Sunday, 17 November 2013

Murky Morning Mist Netting On The Moss

It rained persistently last night, although only lightly, and I wondered whether Graham, Huw and Me would get out ringing at the feeding station this morning. I shouldn't have worried as we did, but it was a little murky with complete cloud cover.

We ringed twelve birds as follows (recaptures in brackets):

Tree Sparrow - 5
Blue Tit - 6 (2)
Goldfinch - 1
Chaffinch - (1)
Great Tit - (3)
Coal Tit - (1)

 Goldfinch

The following is an extract from the ringing computer programme Integrated Population Monitoring Reporter (IPMR) showing the details of a Great Tit that we recaptured this morning. As you can see it was ringed as a 3M, which means it was hatched in the calendar year of ringing and sexed as a male. This means that it would have hatched probably in June 2004, making it nearly 9.5 years old! Interestingly it was caught every year at the feeding station until 2008 (except for 2007) and not since 2008 until today! This is just one of many of the interesting life histories that ringing shows up.

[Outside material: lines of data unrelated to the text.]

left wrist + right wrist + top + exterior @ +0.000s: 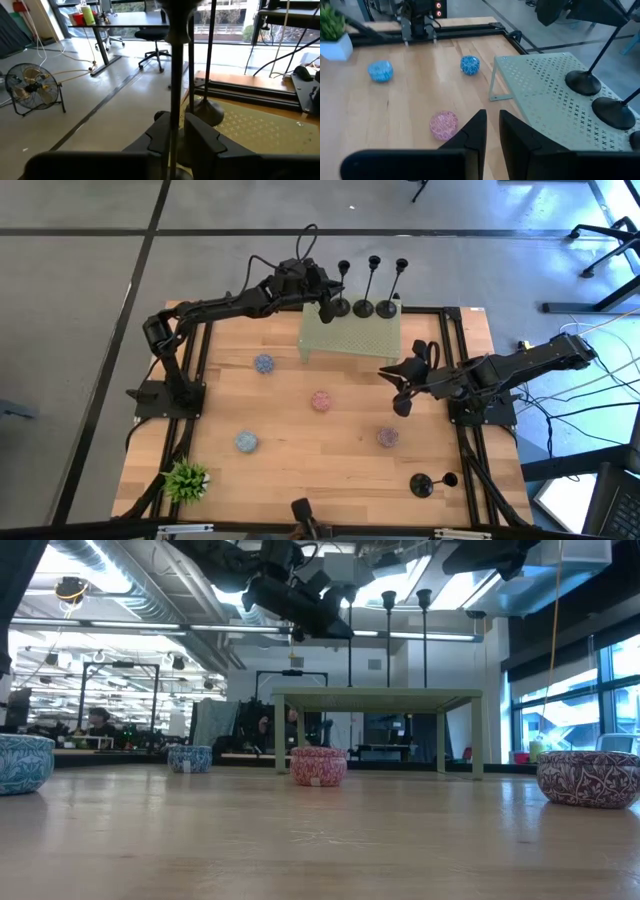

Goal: Pick & Place candle stick holders
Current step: Put the left black candle holder on the shelf, then put the black candle holder on the shelf

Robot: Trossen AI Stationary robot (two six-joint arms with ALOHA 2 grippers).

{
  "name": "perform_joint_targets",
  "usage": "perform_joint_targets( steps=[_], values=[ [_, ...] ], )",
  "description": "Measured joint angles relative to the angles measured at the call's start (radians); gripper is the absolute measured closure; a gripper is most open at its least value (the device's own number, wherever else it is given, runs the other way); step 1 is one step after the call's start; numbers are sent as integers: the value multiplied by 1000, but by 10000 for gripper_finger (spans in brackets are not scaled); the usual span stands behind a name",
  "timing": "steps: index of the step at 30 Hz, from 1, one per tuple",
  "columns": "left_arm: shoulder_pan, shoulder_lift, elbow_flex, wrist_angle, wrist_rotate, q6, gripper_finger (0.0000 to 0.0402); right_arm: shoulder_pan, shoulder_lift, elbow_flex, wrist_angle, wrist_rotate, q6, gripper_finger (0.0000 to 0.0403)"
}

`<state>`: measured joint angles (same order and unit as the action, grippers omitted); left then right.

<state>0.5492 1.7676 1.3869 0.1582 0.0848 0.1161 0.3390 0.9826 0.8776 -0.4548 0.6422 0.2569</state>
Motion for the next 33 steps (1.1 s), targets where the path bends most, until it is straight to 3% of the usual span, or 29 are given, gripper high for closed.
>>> perform_joint_targets(
  steps=[20, 33],
  values=[
    [3, -2, 0, -5, -7, 30, 261, 0, 40, 0, 118, 27, -220, 344],
    [-5, -116, -2, -61, -14, 58, 215, 1, 40, 0, 86, 7, -241, 273]
  ],
)
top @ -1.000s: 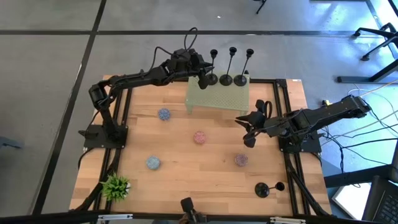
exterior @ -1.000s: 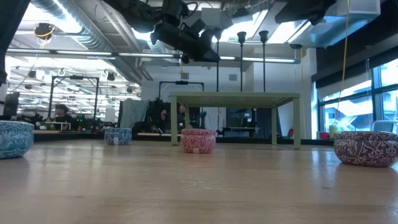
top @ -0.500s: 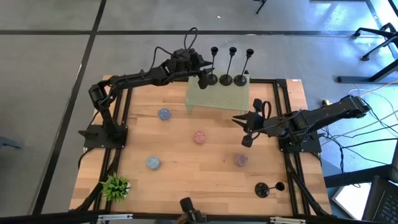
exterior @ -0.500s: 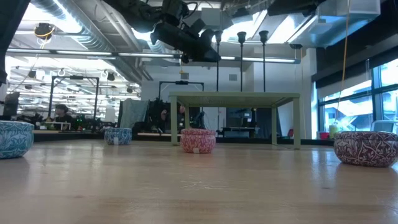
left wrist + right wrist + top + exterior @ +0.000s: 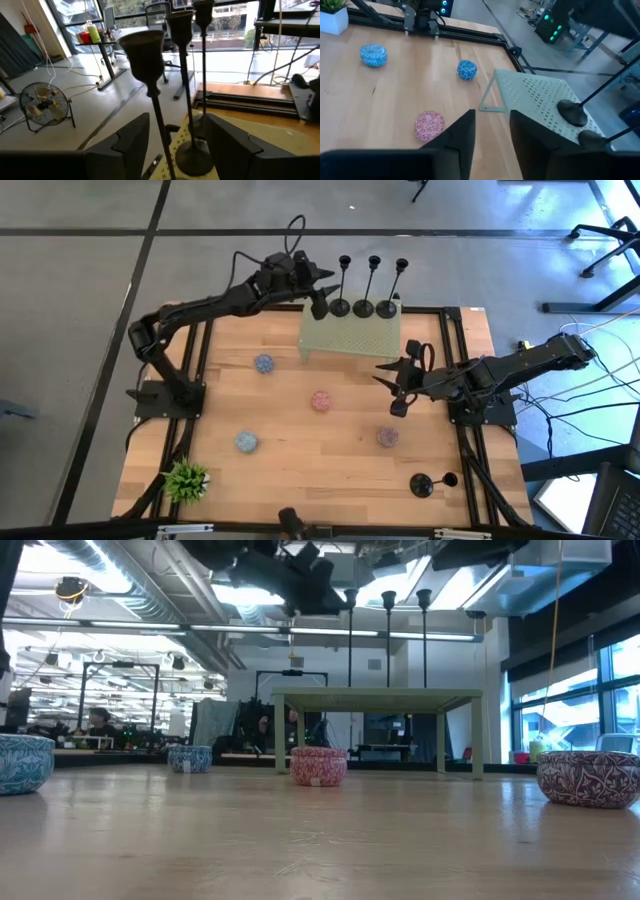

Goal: Pick & Place candle stick holders
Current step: Put the black candle holder on the shelf

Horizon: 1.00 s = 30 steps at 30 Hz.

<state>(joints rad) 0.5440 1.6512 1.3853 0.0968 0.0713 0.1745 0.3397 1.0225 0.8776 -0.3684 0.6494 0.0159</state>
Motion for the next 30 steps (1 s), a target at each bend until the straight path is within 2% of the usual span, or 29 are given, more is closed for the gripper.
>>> perform_joint_targets(
  steps=[4, 7, 12, 20, 23, 26, 30],
  values=[
    [-7, -45, 0, -98, 1, 0, 214, 2, -13, 0, -86, -46, 69, 247],
    [-12, -68, 0, -166, 8, 0, 214, 2, -48, 0, -185, -105, 187, 239],
    [-29, -80, 0, -241, 10, 23, 217, 4, -130, 57, -355, -328, 506, 238],
    [-83, -80, 0, -288, 27, 87, 221, 50, -195, 75, -624, -691, 649, 237],
    [-101, -85, 0, -300, 27, 99, 222, 78, -194, 75, -712, -789, 715, 237],
    [-119, -85, 0, -309, 21, 92, 221, 114, -188, 72, -794, -842, 774, 237],
    [-135, -85, 1, -331, 20, 75, 221, 169, -180, 30, -817, -959, 958, 237]
  ],
)
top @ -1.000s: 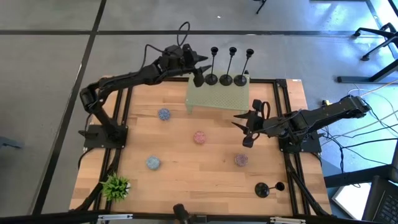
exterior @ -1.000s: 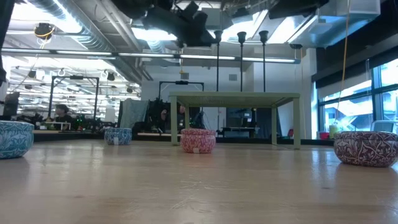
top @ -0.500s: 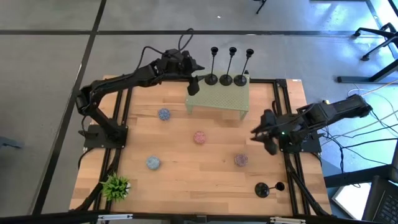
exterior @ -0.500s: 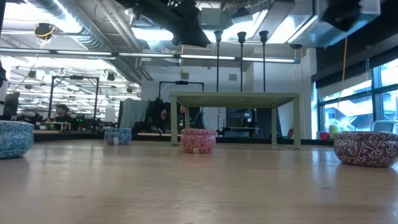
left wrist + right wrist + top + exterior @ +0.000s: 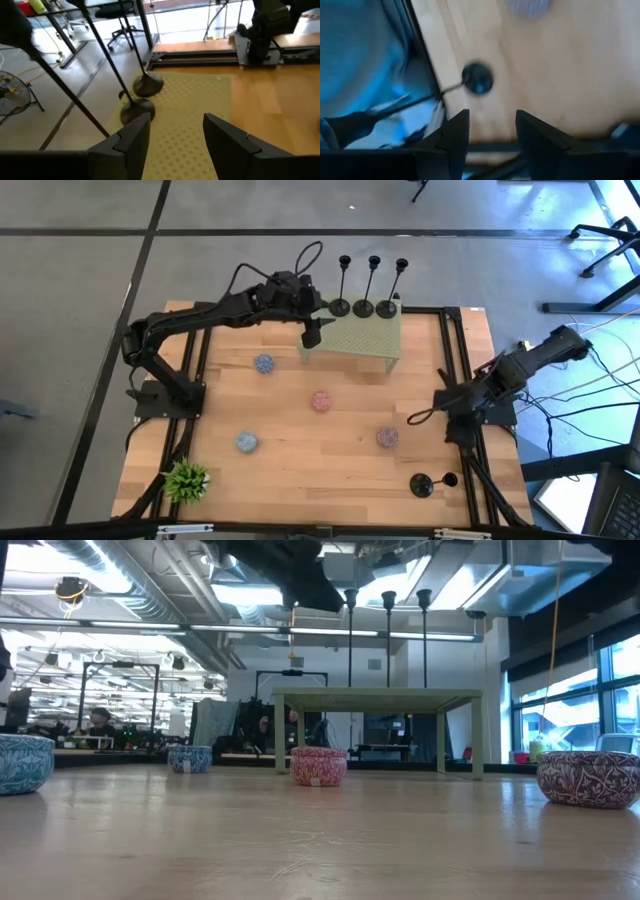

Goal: Pick & Place candle stick holders
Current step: Put the black candle holder on the shelf

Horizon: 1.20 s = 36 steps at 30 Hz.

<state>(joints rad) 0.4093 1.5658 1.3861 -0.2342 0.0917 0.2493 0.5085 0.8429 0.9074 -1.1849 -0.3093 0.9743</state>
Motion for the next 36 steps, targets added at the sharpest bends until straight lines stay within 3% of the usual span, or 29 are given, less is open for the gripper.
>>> perform_joint_targets(
  steps=[5, 13, 20, 25, 36],
  values=[
    [-18, 0, 0, -53, -1, -3, 221, 107, 32, -46, 69, -94, 227, 237],
    [-58, 0, 0, -130, -2, -40, 222, 304, 136, -144, 473, -38, 317, 237],
    [-90, 0, 0, -146, -2, -81, 222, 417, 273, -160, 664, 78, 245, 237],
    [-103, 0, 0, -143, -2, -82, 222, 440, 318, -153, 677, 123, 180, 237],
    [-107, 0, 0, -136, -4, -90, 222, 446, 324, -163, 664, 370, -112, 238]
  ],
)
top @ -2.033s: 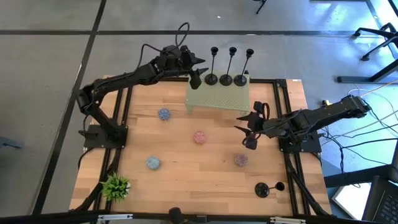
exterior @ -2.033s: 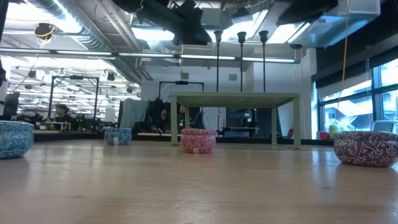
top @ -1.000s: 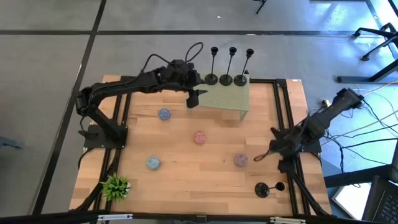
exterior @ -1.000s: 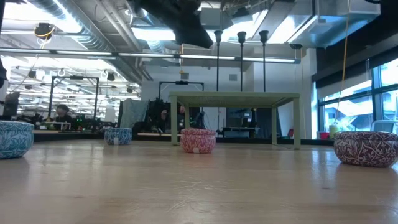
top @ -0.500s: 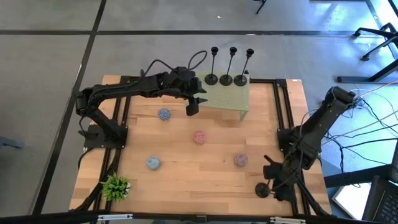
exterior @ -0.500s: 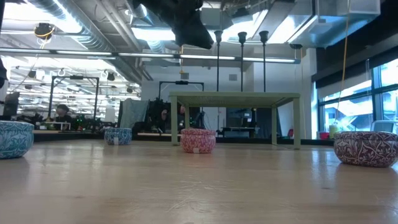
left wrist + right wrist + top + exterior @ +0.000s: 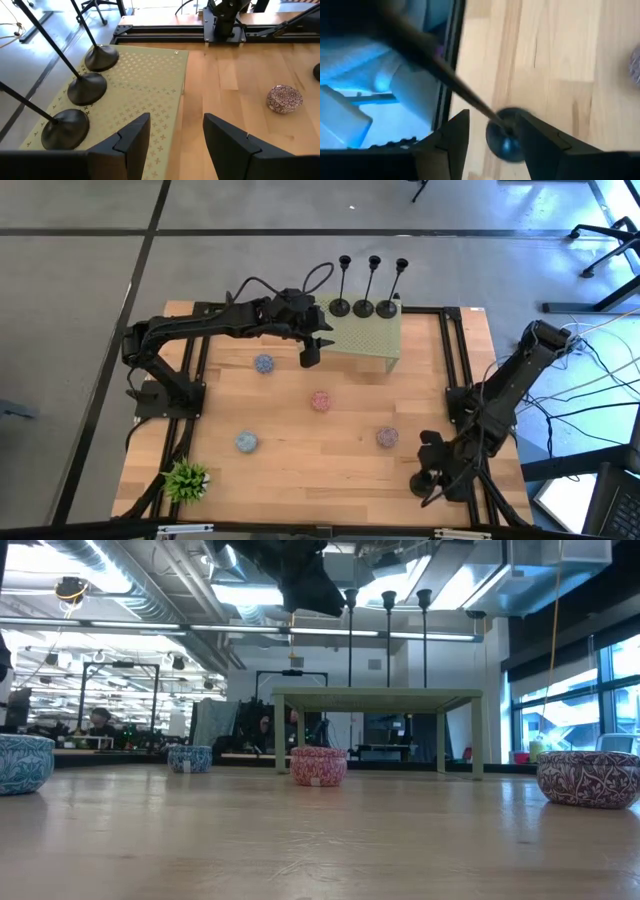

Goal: Pick & Place candle stick holders
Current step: Put the black candle holder on the shelf

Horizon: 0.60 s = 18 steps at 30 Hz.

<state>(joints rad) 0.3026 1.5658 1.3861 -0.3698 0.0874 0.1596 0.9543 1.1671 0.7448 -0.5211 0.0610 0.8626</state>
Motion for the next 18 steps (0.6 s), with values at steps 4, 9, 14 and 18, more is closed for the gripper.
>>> perform_joint_targets(
  steps=[4, 9, 14, 18],
  values=[
    [0, 0, 0, 0, 0, 8, 222, 12, 1, -2, -26, 55, -16, 240],
    [0, 0, 0, 0, -1, 10, 222, 29, 1, -2, -14, 112, -39, 262],
    [0, 0, 0, 0, -1, 10, 222, 37, 0, -1, -10, 123, -43, 292],
    [0, 0, 0, 0, -1, 10, 222, 37, 0, 0, -5, 131, -62, 315]
  ],
)
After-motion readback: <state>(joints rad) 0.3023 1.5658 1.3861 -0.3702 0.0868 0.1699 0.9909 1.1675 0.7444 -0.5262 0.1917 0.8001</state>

N   R988018   GRETI   3M   30/10/2004
R   R988018   GRETI   3M   22/01/2005
R   R988018   GRETI   4M   30/09/2006
R   R988018   GRETI   4M   05/11/2008
R   R988018   GRETI   4M   17/11/2013

There were a number of Fieldfares and Redwings around this morning and the former totalled 51 birds and the latter 14. A flock of 200 each of Lapwings and Pink-footed Geese went over heading south and west respectively, and raptors were represented by a single Buzzard and a Sparrowhawk. A flock of twelve Corn Buntings was a reasonable total and Tree Sparrows at the feeding station numbered approximately 110 birds.

It is a day of report writing in the office tomorrow for me but I should be able to sneak out for a bit on Tuesday, so watch this place.

1 comment:

Warren Baker said...

Old enough to be a Great, Great, Great Tit :-)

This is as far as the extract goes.